# MongoDB Atlas

>[MongoDB Atlas](https://www.mongodb.com/docs/atlas/) is a fully-managed cloud database available in AWS, Azure, and GCP.  It now has support for native Vector Search on your MongoDB document data.

This notebook shows how to use [MongoDB Atlas Vector Search](https://www.mongodb.com/products/platform/atlas-vector-search) to store your embeddings in MongoDB documents, create a vector search index, and perform KNN search with an approximate nearest neighbor algorithm (`Hierarchical Navigable Small Worlds`). It uses the  [$vectorSearch MQL Stage](https://www.mongodb.com/docs/atlas/atlas-vector-search/vector-search-overview/). 


To use MongoDB Atlas, you must first deploy a cluster. We have a Forever-Free tier of clusters available.
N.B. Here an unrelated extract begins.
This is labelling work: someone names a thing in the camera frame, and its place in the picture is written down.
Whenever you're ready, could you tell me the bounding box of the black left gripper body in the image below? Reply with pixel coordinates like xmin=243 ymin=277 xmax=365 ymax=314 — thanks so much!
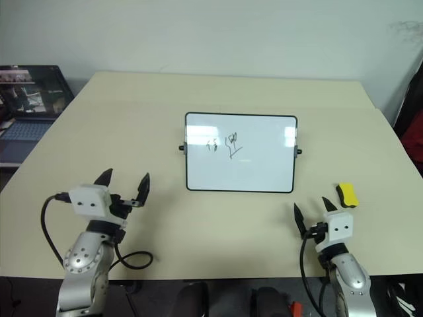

To get started head over to Atlas here: [quick start](https://www.mongodb.com/docs/atlas/getting-started/).

Note: This feature is in Public Preview and available for evaluation purposes, to validate functionality, and to gather feedback from public preview users. It is not recommended for production deployments as we may introduce breaking changes.

In the notebook we will demonstrate how to perform `Retrieval Augmented Generation` (RAG) using MongoDB Atlas, OpenAI and Langchain. We will be performing Similarity Search and Question Answering over the PDF document for [GPT 4 technical report](https://arxiv.org/pdf/2303.08774.pdf) that came out in March 2023 and hence is not part of the OpenAI's Large Language Model(LLM)'s parametric memory, which had a knowledge cutoff of September 2021.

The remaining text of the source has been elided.